“Il Cara di Mineo va chiuso”. Ma il centro accoglienza è ancora lì

19 gennaio 2018

Ecco il Cara di Mineo, il centro d’accoglienza per richiedenti asilo più grande d’Europa. Una situazione difficile: migranti che entrano ed escono aggirando i controlli, donne che si prostituiscono, caporalato e l’omicidio, lo scorso primo gennaio, di una giovane nigeriana; è stato arrestato il marito. Una situazione messa nero su bianco dalla commissione parlamentare d’inchiesta sull’accoglienza ai migranti. Carlo Colloca, docente di sociologia del territorio e consulente della Commissione: “Il timore di chi noi noi aveva ispezionato la struttura, parlamentari e consulenti, era che di fatto contribuisse a una sorta di distretto economico della marginalità, con tutta una serie di marginalizzazioni in termini di diritti, per gli ospiti, ma io dico anche di delegittimazione per tutte le persone – autoctoni, forze dell’ordine e chi lavora nella struttura – che è esposto a una situazione a dir poco anomala “. Nel suo rapporto, la commissione scriveva senza appello, all’unanimità: va chiuso nel più breve tempo possibile.
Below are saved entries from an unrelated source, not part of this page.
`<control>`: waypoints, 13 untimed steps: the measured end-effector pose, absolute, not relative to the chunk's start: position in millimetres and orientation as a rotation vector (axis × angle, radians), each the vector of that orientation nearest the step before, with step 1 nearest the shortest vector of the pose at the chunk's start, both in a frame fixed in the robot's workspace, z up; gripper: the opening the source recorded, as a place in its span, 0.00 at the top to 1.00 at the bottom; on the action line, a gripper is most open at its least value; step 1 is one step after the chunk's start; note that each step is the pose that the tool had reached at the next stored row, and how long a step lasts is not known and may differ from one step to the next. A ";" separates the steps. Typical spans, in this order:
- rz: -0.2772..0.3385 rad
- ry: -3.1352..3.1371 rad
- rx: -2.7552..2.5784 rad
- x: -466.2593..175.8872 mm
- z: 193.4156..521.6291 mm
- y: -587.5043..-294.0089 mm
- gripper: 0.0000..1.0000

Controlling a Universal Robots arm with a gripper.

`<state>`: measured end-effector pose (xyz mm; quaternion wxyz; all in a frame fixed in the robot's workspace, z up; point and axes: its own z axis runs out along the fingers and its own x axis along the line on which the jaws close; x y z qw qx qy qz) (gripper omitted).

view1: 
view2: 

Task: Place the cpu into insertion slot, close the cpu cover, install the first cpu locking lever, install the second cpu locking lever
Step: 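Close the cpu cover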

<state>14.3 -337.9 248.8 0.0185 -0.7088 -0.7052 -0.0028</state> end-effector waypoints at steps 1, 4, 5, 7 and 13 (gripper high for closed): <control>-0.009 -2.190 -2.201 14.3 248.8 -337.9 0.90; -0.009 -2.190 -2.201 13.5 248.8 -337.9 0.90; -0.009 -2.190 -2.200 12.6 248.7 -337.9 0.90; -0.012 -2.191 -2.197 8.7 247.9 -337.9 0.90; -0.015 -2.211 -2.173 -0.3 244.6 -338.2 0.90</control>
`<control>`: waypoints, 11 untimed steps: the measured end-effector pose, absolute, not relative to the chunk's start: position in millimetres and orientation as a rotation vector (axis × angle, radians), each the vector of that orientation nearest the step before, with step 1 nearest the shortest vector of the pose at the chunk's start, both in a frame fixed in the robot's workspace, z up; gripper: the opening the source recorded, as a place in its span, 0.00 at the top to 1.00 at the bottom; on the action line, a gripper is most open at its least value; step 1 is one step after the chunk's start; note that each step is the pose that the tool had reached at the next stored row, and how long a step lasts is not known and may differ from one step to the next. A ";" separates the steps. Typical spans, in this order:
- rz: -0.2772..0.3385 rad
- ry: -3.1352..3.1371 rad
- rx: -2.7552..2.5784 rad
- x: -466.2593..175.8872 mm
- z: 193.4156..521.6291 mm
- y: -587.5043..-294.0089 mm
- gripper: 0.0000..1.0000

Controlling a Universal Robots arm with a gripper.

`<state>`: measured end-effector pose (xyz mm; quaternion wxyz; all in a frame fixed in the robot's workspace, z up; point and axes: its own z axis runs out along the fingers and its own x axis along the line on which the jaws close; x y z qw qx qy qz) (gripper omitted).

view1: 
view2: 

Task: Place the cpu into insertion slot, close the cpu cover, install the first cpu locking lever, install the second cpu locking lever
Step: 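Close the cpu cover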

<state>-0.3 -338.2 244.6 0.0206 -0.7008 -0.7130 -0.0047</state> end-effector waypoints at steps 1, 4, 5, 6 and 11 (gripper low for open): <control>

Una linea d’indirizzo ad oggi rimasta lettera morta. Intanto i militari sorvegliano la zona ma si è creato a Mineo un microcosmo di illegalità; dal giro di prostituzione che affolla le strade provinciali, ai tassisti abusivi che per pochi euro portano a Catania, al caporalato che sfrutta la manodopera dei migranti nelle coltivazioni della zona. “Gravita intorno all’ex Cara di Mineo una rete di economie legate all’agricoltura, in parte anche all’edilizia, che vista la possibilità di entrare e uscire dal Cara senza particolari problemi, favorisce lo sviluppo di pratiche di caporalato. Sono passati quasi sei mesi anzi qualcosa di più da quando la commissione ha chiesto che fosse chiuso nel più breve tempo possibile. Il Cara è ancora aperto e abbiamo registrato ai primi di gennaio questo omicidio, in virtù di questo entrare e uscire che può avvenire evidentemente con estrema facilità”. Nato nell’ex Residence degli Aranci in provincia di Catania nel 2011, sotto il governo Berlusconi, il centro oggi è un simbolo di tutte le difficoltà dell’accoglienza in Italia, inclusa l’illegalità che si nutre della disperazione.